President Cyril Ramaphosa's announcement on Thursday that government intends to continue with plans to nationalise the central bank cased "havoc" in dealing rooms, according to Bianca Botes, Corporate Treasury Manager at Peregrine Treasury Solutions.
The rand opened at R14.50 to the greenback on Friday morning, and weakened to 0.25% to trade at R14.54/$ by 10:10.
Ramaphosa, answering questions in the Parliament on Thursday, said the state intended to move ahead with plans to do away with the bank's over 700 private shareholders.
This follows a resolution by the ANC at its 54th conference at Nasrec in 2017 – where Ramaphosa was elected ANC president – to make the bank 100% state-owned.
"Government must develop a proposal to ensure full public ownership in a manner that does not benefit private shareholder speculators," it said at the time.
On Thursday Ramaphosa said that SA's private shareholding in the central bank was a historical anomaly.
"SA is one of only six countries in the world that still has shareholding in their central banks," said Ramaphosa.
"This [nationalisation] is the done thing around the world.
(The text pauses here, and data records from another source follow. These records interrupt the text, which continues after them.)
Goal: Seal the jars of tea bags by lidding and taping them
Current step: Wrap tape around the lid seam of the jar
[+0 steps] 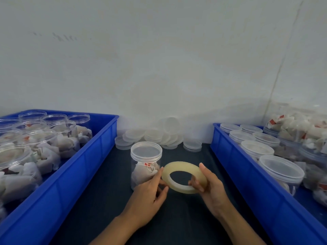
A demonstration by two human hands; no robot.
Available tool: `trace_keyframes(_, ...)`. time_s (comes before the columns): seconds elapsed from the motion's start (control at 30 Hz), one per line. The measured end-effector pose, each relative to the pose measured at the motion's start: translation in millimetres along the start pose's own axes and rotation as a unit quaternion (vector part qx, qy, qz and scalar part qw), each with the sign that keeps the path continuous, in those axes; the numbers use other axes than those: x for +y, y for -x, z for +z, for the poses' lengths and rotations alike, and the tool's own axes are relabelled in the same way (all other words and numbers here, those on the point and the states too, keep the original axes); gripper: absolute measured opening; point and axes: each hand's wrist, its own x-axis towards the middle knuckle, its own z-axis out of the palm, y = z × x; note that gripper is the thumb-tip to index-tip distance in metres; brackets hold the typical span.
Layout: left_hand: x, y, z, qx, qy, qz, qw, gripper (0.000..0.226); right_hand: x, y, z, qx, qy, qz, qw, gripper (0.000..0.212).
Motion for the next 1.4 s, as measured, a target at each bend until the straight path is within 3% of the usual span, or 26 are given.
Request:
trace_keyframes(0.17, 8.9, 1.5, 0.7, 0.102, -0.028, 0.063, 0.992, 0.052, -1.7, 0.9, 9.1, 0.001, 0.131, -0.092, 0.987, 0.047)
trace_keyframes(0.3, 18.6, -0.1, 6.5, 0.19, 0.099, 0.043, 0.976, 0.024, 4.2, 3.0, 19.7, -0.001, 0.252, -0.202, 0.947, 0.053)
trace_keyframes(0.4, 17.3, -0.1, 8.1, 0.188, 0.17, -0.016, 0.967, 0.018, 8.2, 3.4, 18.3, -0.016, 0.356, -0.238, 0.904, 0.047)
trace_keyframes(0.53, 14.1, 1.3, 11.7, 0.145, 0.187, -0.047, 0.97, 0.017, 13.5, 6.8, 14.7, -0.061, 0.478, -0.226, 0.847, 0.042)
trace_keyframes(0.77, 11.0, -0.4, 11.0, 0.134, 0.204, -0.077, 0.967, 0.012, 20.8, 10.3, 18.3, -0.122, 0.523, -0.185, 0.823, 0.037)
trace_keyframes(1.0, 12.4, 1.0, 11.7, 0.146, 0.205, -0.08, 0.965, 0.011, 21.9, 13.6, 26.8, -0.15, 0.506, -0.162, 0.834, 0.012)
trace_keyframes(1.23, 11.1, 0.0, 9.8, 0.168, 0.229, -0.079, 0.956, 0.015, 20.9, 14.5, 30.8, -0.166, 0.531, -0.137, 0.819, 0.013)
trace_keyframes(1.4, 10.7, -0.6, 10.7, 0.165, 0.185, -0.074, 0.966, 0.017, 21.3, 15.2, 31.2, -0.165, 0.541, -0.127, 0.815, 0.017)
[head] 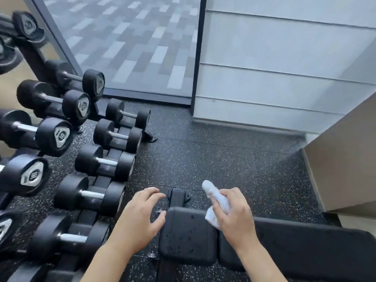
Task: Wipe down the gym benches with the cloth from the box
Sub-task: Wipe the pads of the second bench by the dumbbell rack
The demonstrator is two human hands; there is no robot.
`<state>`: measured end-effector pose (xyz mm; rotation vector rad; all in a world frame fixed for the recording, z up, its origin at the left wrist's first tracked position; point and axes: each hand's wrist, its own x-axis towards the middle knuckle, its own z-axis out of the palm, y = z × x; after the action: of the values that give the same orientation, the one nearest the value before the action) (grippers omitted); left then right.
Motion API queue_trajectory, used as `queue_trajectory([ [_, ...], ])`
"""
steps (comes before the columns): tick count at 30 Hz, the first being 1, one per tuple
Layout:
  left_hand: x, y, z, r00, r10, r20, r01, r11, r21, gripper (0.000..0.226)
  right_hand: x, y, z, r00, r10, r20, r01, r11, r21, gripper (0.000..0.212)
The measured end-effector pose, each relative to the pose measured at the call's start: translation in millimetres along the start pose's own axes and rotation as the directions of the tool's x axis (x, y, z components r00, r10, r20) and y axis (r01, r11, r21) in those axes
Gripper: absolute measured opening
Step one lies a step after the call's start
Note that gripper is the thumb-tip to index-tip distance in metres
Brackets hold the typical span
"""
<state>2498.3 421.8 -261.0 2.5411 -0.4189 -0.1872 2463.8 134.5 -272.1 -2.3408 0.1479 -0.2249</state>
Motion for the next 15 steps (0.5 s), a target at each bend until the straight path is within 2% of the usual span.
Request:
queue_trajectory([
  [10, 28.5, -129.9, 124.7, 0.992, -0.073, 0.099, 0.078, 0.996, -0.047, 0.043, 11.5, 88.5, 159.2, 0.998, 0.047, 0.043, -0.049, 0.998, 0.030, 0.015],
  [15, 17.8, -177.9, 200.9, 0.984, -0.110, 0.142, 0.123, 0.989, -0.084, 0.043, 3.4, 133.5, 229.0, 0.991, 0.035, 0.129, -0.036, 0.999, 0.005, 0.014],
])
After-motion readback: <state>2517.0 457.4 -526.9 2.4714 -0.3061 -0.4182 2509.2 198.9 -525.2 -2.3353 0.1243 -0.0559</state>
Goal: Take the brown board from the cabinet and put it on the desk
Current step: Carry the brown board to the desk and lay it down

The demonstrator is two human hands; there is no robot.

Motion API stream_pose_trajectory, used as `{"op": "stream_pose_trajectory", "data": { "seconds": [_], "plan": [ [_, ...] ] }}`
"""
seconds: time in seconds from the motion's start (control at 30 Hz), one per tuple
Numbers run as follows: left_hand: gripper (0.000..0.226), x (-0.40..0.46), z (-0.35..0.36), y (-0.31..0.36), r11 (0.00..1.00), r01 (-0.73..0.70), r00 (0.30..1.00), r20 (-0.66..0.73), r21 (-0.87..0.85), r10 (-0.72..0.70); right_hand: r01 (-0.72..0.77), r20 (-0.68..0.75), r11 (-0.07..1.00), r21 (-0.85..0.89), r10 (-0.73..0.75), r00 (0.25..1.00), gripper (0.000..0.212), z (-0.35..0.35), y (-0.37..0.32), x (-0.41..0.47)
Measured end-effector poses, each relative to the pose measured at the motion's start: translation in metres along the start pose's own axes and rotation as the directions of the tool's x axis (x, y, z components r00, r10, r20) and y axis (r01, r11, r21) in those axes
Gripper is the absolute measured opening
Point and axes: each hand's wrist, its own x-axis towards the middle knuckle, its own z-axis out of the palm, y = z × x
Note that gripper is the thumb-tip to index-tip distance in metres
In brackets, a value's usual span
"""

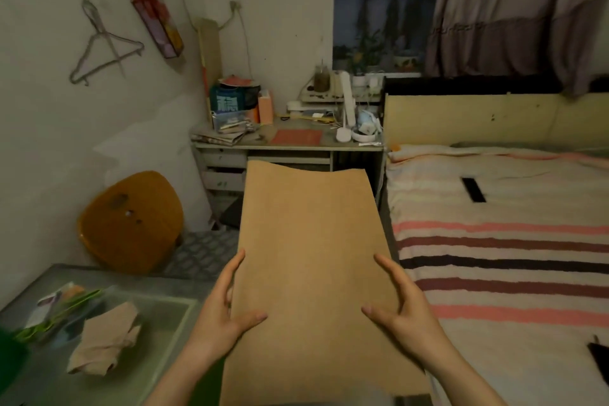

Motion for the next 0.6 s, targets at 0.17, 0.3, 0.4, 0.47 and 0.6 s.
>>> {"op": "stream_pose_trajectory", "data": {
  "seconds": [0.17, 0.3, 0.4, 0.47, 0.6],
  "plan": [
    [0.098, 0.136, -0.006, -0.003, 0.999, -0.003, 0.992, 0.127, -0.038, 0.008, -0.044, -0.098, 0.997, -0.066, 0.037, 0.994, 0.078, 0.001, -0.005, 0.104],
    [0.099, 0.237, 0.001, -0.008, 0.999, 0.030, 0.986, 0.166, 0.012, -0.032, -0.074, -0.158, 0.994, -0.082, 0.061, 0.986, 0.078, -0.013, 0.004, 0.187],
    [0.103, 0.315, 0.011, -0.010, 0.997, -0.001, 0.992, 0.129, 0.077, -0.009, -0.086, -0.147, 0.995, -0.059, 0.076, 0.986, 0.075, -0.025, 0.018, 0.263],
    [0.107, 0.365, 0.019, -0.013, 0.991, -0.023, 0.996, 0.090, 0.129, 0.011, -0.087, -0.122, 0.996, -0.021, 0.084, 0.989, 0.075, -0.033, 0.029, 0.319],
    [0.101, 0.458, 0.021, -0.018, 0.980, -0.063, 0.997, 0.051, 0.186, 0.054, -0.094, -0.038, 0.996, 0.004, 0.094, 0.995, 0.074, -0.050, 0.043, 0.430]
  ]
}}
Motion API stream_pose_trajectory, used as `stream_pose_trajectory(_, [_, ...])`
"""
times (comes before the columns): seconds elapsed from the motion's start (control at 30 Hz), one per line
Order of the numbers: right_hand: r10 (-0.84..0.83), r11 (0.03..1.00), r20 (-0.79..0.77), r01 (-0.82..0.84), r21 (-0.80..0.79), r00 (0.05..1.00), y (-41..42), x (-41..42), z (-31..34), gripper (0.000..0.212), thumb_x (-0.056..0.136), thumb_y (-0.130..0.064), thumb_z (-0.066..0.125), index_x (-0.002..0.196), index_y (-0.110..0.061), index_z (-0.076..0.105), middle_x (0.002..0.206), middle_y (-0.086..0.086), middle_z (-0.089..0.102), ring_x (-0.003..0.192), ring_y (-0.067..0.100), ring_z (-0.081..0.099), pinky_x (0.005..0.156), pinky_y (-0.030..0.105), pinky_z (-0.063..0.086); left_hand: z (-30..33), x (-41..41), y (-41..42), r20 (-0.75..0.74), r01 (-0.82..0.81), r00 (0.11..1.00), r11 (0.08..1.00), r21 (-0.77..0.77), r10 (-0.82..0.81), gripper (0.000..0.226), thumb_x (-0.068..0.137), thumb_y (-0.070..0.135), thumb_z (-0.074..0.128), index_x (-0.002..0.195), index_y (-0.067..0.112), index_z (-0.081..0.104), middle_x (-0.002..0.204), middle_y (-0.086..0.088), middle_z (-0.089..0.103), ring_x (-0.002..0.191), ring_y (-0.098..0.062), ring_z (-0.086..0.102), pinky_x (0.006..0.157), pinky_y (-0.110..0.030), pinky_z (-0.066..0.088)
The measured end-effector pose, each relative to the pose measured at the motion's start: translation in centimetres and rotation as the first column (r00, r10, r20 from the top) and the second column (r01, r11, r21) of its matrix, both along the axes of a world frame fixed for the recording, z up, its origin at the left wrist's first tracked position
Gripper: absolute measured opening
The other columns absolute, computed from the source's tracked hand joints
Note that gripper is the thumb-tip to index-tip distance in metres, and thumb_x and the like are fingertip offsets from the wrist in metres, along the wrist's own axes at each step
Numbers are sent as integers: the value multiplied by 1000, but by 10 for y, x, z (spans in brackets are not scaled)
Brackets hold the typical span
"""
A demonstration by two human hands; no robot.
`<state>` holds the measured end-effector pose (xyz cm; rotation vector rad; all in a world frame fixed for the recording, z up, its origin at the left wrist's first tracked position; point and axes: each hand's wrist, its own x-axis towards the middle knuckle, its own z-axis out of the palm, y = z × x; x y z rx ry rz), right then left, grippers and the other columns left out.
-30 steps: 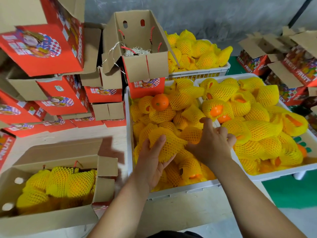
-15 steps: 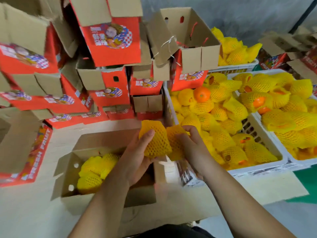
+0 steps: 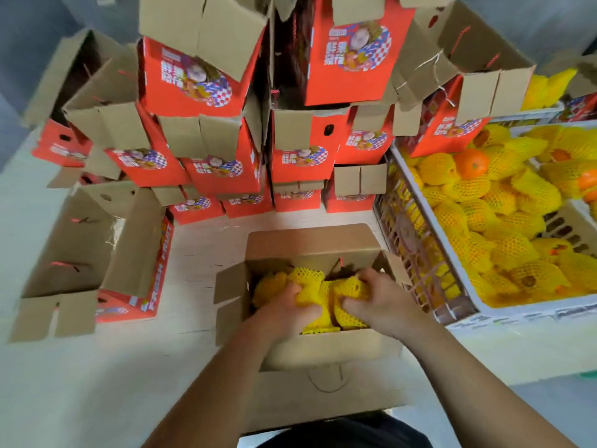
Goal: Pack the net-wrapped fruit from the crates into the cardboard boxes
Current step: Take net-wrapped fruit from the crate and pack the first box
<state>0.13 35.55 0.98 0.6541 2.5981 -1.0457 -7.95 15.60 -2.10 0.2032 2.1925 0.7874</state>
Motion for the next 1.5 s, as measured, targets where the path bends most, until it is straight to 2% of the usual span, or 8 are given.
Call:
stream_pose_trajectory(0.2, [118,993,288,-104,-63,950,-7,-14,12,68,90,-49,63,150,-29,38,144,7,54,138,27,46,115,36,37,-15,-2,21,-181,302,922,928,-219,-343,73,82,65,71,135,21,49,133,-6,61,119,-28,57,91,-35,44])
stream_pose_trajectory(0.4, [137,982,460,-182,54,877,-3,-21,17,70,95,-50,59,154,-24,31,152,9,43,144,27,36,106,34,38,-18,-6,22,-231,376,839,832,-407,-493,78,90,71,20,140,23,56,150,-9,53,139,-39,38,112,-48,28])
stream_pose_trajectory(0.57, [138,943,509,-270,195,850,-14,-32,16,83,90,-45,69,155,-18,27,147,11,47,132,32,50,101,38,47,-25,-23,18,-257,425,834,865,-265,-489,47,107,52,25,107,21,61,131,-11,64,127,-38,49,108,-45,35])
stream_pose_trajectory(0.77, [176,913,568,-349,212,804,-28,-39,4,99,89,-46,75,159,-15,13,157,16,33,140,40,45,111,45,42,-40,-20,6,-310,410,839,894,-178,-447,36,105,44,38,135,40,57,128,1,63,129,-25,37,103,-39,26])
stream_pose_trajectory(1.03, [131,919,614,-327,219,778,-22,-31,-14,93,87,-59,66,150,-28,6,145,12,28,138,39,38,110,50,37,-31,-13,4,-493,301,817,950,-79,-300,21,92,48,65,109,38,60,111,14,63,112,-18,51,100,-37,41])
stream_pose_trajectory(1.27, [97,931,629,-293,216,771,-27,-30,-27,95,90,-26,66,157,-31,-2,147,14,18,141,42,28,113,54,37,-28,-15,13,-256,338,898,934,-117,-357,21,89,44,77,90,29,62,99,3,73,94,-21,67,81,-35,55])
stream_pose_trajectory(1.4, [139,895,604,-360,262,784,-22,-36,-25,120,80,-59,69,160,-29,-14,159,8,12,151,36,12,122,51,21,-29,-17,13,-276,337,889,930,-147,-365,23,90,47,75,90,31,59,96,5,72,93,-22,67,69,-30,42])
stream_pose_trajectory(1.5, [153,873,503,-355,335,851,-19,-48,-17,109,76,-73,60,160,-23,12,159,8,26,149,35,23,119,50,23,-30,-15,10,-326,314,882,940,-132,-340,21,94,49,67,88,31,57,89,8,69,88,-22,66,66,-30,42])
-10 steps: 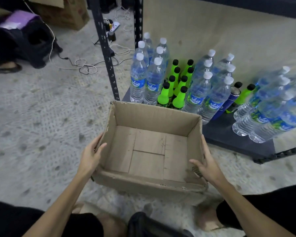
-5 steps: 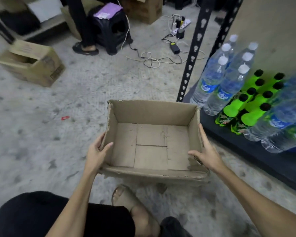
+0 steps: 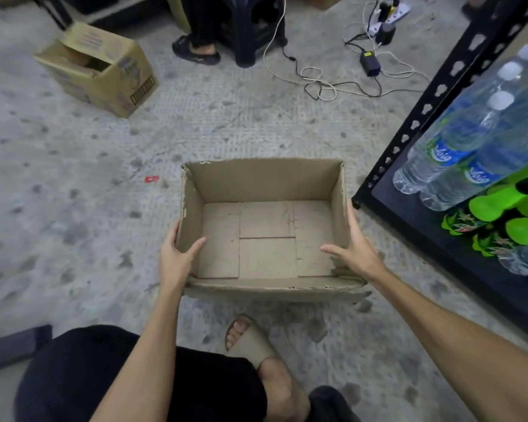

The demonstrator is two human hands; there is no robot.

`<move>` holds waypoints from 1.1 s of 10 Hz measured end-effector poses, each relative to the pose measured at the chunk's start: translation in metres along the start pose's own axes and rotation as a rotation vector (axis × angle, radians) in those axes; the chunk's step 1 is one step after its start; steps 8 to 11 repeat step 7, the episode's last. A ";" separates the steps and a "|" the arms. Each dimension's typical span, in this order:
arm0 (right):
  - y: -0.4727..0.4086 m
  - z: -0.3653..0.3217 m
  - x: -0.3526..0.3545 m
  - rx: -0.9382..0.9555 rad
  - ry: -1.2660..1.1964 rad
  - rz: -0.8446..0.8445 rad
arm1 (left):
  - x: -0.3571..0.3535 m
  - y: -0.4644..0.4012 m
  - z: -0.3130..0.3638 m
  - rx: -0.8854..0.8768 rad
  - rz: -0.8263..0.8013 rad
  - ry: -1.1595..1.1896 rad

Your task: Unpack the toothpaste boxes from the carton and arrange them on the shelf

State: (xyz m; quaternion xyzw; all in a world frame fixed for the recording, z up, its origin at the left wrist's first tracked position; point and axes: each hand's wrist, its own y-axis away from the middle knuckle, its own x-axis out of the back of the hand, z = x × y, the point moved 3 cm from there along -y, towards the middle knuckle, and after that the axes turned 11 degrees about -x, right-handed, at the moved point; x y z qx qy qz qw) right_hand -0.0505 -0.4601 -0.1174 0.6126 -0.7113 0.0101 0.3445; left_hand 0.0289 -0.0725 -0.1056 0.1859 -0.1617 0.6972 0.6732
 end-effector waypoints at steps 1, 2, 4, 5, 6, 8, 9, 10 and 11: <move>-0.003 0.000 -0.002 -0.009 0.019 0.012 | -0.004 -0.005 -0.003 -0.004 0.008 -0.040; -0.007 0.001 -0.003 -0.041 0.023 0.031 | -0.007 -0.006 -0.003 0.011 0.027 -0.116; -0.006 -0.002 0.000 -0.155 0.208 0.083 | -0.011 -0.004 0.001 -0.011 0.065 -0.262; -0.003 0.000 0.004 -0.204 0.419 0.171 | -0.013 -0.001 0.003 -0.035 0.105 -0.412; 0.003 0.003 0.010 -0.188 0.474 0.284 | -0.018 0.003 0.016 -0.094 0.224 -0.531; 0.022 0.002 0.018 -0.132 0.379 0.372 | -0.038 0.012 0.038 -0.259 0.236 -0.500; 0.022 0.002 0.018 -0.132 0.379 0.372 | -0.038 0.012 0.038 -0.259 0.236 -0.500; 0.022 0.002 0.018 -0.132 0.379 0.372 | -0.038 0.012 0.038 -0.259 0.236 -0.500; 0.022 0.002 0.018 -0.132 0.379 0.372 | -0.038 0.012 0.038 -0.259 0.236 -0.500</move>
The central bank is one of the most important institutions in the life of our country. And that is what the ANC resolved should be done," he added.
Botes said that while the bank's 1% tumble on Thursday was caused by more than one factor, the most significant was Ramaphosa's statement.
"This has long been a highly contentious matter, with condemnation from rating agencies as well as the public," she said. She added that once the "shock factor" had dissipated, analysts would look to mandate as well as independence.
"While the current shareholders of the SARB have no influence – direct or indirect – on the mandate of the SARB, one cannot help but wonder whether this will remain the case once the one and only shareholder becomes a governing body that admittedly struggles to eradicate corruption in itself."
Analysts said the rand was also weakened by the European Central Bank slashing its growth forecasts for the Eurozone.
"The real kicker for the rand and other EM currencies was the fallout after the ECB meeting [on Thursday]," said Andre Botha, senior dealer at TreasuryONE, in a morning note.
"The ECB not only cut its growth forecast but introduced low-cost loans to the banks in order to stimulate the lending cycle by European banks."